Les réglementations nationales concernant ce médicament se trouvent désormais dans le bureau de Hilgers. Gage a déclaré la semaine dernière que le « processus standard » d’examen et d’approbation des réglementations serait suivi. Elle n'a pas répondu à une question complémentaire sur la question de savoir si l'opposition continue de Hilgers au médicament et aux questions concernant la pétition de 2024 pourrait avoir un impact sur son examen.
Le bureau de Hilgers a suggéré qu'il pourrait contester les lois du Nebraska pour des raisons de préemption, arguant essentiellement que le Nebraska ne peut pas légaliser la marijuana en raison de la loi fédérale sur cette drogue. Ces actions ne se sont pas encore concrétisées.
Un ancien sénateur de l'État a tenté de faire valoir des arguments similaires devant un tribunal de district, mais le juge de première instance a rejeté l'affaire l'année dernière. Le bureau de Hilgers a défendu les représentants de l'État tandis que la Commission du cannabis médical a fait appel à un conseiller juridique externe, ces avocats demandant que l'affaire soit abandonnée.
Le cas de l'ancien sénateur a fait l'objet d'un appel devant la Cour suprême du Nebraska et sera soumis aux plaidoiries lundi.
On ne sait pas exactement ce que les changements apportés jeudi pourraient signifier pour l'opposition de Hilgers. Plusieurs groupes nationaux favorables à la marijuana ont déclaré qu'ils s'attendaient à ce que les changements du DOJ puissent être contestés.
La marijuana s'annonce également comme un enjeu électoral au Nebraska, avec des opposants multipartites à Ricketts, Flood, Hilgers, Pillen et d'autres qui se penchent sur le cannabis médical comme enjeu électoral.
L'ancienne sénatrice Lynne Walz de Fremont, candidate démocrate à la réélection de Pillen, a salué jeudi l'annonce de l'administration Trump : « Je l'ai entendu dans toutes les communautés que j'ai visitées à travers l'État. La volonté des électeurs doit être respectée et écoutée. C'est un pas dans la bonne direction, en particulier pour les patients qui attendent d'y avoir accès. »
« Un choix personnel et politique »
Cartier a déclaré que les dirigeants des États ne devraient pas considérer le programme légal de la tribu Omaha comme une menace ni remettre en question la souveraineté tribale. La tribu Omaha examine actuellement les propositions potentielles reçues dans le cadre d’une demande nationale et cherche à sélectionner le « bon partenaire ».
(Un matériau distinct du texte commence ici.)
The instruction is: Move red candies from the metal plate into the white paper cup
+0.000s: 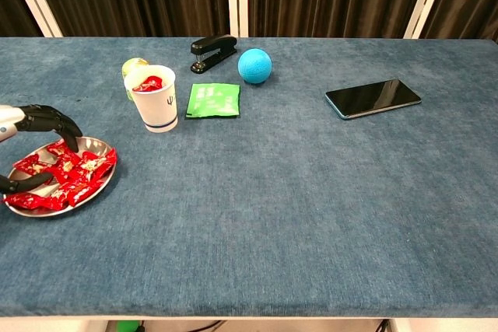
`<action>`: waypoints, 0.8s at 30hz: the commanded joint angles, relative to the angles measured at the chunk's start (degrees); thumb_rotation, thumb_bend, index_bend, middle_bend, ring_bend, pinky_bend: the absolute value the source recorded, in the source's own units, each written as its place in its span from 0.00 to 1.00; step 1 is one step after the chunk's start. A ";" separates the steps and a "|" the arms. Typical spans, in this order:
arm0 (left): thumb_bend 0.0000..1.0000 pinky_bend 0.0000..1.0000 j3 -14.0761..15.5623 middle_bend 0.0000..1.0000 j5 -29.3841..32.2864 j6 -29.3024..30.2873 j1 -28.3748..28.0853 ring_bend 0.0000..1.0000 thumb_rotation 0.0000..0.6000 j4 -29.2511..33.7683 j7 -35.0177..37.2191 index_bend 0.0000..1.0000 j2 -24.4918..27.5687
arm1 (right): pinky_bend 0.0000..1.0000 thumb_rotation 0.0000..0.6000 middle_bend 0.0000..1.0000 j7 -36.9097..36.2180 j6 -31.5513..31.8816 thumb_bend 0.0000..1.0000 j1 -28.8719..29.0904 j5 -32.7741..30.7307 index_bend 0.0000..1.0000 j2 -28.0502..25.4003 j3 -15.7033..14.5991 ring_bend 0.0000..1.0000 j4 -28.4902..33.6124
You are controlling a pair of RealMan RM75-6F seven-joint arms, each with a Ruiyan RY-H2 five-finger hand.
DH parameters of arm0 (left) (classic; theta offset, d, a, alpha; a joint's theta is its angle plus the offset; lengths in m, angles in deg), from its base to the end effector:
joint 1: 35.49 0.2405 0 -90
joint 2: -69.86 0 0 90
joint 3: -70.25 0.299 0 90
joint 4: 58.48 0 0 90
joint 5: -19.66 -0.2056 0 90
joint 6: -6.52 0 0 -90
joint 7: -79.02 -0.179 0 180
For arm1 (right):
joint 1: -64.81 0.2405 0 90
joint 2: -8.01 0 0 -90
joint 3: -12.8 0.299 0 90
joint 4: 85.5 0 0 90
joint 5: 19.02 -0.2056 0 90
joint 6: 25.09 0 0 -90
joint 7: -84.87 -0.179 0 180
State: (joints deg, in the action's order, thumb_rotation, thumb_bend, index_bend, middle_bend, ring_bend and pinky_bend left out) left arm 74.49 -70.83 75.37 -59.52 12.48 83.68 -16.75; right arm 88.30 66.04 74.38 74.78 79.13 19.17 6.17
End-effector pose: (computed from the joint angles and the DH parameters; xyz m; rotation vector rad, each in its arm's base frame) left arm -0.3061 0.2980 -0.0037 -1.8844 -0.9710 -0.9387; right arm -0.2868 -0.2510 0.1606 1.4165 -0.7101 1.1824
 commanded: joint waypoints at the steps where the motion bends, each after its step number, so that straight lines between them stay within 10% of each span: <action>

La tribu Omaha, a déclaré Cartier, vise à être « un leader régional en fournissant un accès sûr et légal et une aide significative à des milliers de patients ».
Hilgers avait précédemment qualifié le cannabis médical de « poison » et avait déclaré aux habitants du Nebraska que s’ils se rendaient dans la tribu Omaha pour acheter de la marijuana, comme beaucoup l’ont dit, ils le feraient « à leurs propres risques ».
Crista Eggers de Nebraskans for Medical Marijuana, l'organisation qui a mené avec succès la campagne de 2024, a déclaré que les opposants s'étaient longtemps « cachés » derrière la classification fédérale comme « couverture politique » pour justifier les retards, l'obstruction et l'inaction alors que les patients souffraient et que les familles attendaient.
La plupart des efforts législatifs du Nebraska autour du cannabis médical sont au point mort, y compris celui qu'Eggers et d'autres partisans ont déclaré ce mois-ci comme étant essentiel pour protéger les prestataires de soins de santé qui recommandent le médicament aux patients.
« À partir de maintenant, tout retard, obstruction ou attaque continue contre le cannabis médical est exactement ce qu'il est : un choix personnel et politique. Une décision délibérée de faire obstacle aux patients et à la volonté des électeurs », a déclaré Eggers jeudi.
Elle a poursuivi : « Si les responsables du Nebraska continuent de faire obstacle, ils devraient au moins être assez honnêtes pour admettre qu’ils le font parce qu’ils le veulent, et non parce qu’ils le doivent. »
Cette histoire a été publiée pour la première fois par Nebraska Examiner.